A surge of kids severely ill from a variety of viruses, including respiratory syncytial virus (RSV), has overwhelmed McMaster Children’s Hospital. The crisis is expected to get worse as viruses such as COVID and influenza are widely circulating in the community. COVID is holding steady while flu is still rising.

“COVID-19 transmission in Hamilton is high and stable,” stated the latest transmission update to the community on Wednesday. “Influenza transmission in Hamilton is moderate and increasing.”

The danger COVID still poses can be seen in the number of large active outbreaks in Hamilton seniors’ homes. The worst ongoing outbreak is at Alexander Place Long Term Care in Waterdown, where 90 have tested positive and three have died since Oct. 23.

Another major ongoing outbreak is at Heritage Green Nursing Home in Stoney Creek, where 81 have been infected and two have died since Oct. 23. Amica Dundas Retirement Residence has had 79 fall ill and one die since Sept. 26. Arbour Creek Long Term Care Centre in Stoney Creek has had 53 test positive since Oct. 20.

In total, Hamilton had 24 active outbreaks in high-risk settings as of Tuesday.

 

In addition, the city reported the deaths of two more seniors age 70 and older between Nov. 8 and Nov. 15 to bring Hamilton’s pandemic fatalities to 632.

With the triple threat of COVID, flu and RSV, Ontario’s chief medical officer of health, Dr.
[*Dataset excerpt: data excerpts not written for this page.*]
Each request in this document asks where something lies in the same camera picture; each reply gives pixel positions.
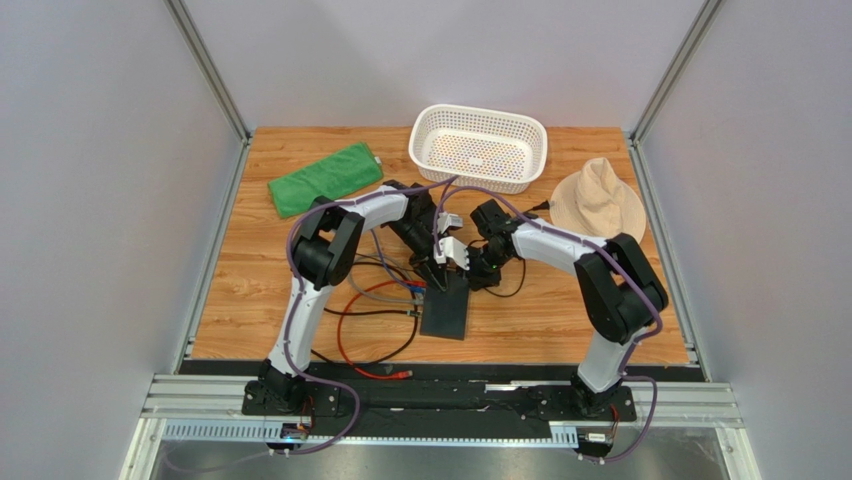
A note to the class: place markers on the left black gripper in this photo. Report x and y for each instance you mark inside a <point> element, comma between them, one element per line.
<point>438,275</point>

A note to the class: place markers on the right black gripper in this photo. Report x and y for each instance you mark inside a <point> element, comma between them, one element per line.
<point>483,288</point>

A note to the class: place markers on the black network switch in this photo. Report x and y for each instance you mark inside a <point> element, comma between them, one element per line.
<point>445,311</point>

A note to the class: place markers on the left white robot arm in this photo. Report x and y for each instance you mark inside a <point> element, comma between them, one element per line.
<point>321,249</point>

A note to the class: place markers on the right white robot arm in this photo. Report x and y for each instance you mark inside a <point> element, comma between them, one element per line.
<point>622,294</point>

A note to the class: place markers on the white perforated plastic basket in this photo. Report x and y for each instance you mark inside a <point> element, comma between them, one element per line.
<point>500,151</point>

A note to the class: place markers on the green folded towel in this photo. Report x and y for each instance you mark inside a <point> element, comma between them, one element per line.
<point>334,176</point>

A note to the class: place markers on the beige bucket hat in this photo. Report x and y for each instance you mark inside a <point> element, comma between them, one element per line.
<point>595,201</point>

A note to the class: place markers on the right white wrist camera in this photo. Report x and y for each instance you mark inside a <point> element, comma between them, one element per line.
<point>450,249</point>

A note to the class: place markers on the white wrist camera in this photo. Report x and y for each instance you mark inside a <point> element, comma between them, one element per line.
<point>450,249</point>
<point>448,221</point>

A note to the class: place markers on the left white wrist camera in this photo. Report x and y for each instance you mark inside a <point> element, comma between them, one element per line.
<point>448,221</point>

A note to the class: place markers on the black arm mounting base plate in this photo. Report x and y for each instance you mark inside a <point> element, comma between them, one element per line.
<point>444,401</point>

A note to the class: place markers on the aluminium frame rail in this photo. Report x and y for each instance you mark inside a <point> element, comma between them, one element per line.
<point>192,425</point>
Kieran Moore, strongly recommends wearing masks in indoor social settings and public spaces.

His advice Monday was backed up by a letter from public health distributed by both HWDSB and the Hamilton-Wentworth Catholic District School Board.

“Children are more vulnerable to complications and hospitalization from respiratory illnesses because their immune systems are still developing, and their airways are small and more easily blocked,” stated the letter. “Parents, caregivers, and those who work closely with children are encouraged to take steps to help protect the children they interact with.”
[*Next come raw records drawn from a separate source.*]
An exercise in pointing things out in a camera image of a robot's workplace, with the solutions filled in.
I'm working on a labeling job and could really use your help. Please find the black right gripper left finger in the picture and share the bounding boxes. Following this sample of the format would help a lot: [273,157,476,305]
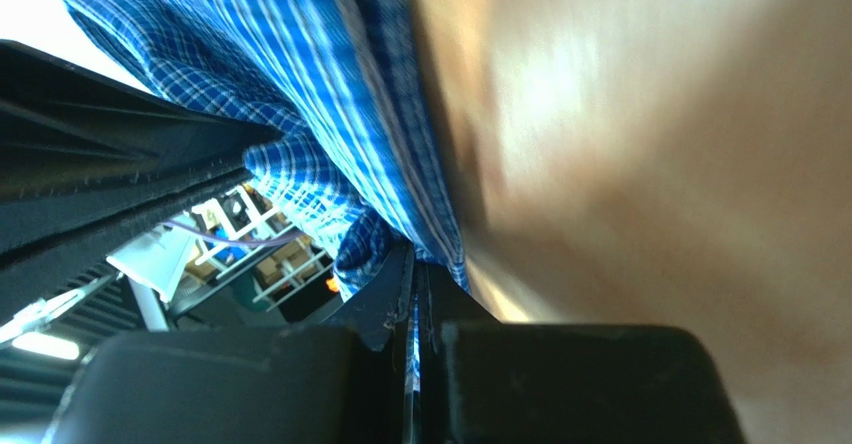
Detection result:
[44,245,414,443]

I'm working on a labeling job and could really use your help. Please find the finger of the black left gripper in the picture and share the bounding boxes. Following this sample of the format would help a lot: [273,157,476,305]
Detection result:
[1,40,281,197]
[1,168,248,322]

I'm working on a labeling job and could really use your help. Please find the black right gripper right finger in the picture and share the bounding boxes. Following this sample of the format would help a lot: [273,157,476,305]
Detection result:
[417,265,745,443]

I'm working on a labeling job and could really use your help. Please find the blue checked long sleeve shirt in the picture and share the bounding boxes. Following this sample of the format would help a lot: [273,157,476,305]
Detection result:
[63,0,473,444]

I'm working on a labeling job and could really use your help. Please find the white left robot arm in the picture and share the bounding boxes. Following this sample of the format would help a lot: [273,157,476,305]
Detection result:
[1,40,278,321]

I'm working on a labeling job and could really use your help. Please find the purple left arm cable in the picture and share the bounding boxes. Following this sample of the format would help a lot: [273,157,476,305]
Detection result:
[159,216,307,250]
Despite the pleas for Hamiltonians to keep up to date on their COVID shots and the crisis at McMaster, uptake of boosters has been sluggish.

Fewer than two per cent of youth age 12 to 17 have had four shots, fewer than four per cent of kids age five to 11 have had three doses and only eight per cent of kids age four and younger have any COVID vaccines at all.

Uptake among adults isn’t much better with just 13 per cent or fewer of those age 18 to 49 having four shots. Even among those most at risk, about one-third have not had a fourth shot for those age 70 and older.

 

“Getting a flu shot and staying up to date with COVID-19 shots can help protect yourself and others from getting ill and may help reduce symptoms and the length of infection if you do get sick,” stated the letter from public health.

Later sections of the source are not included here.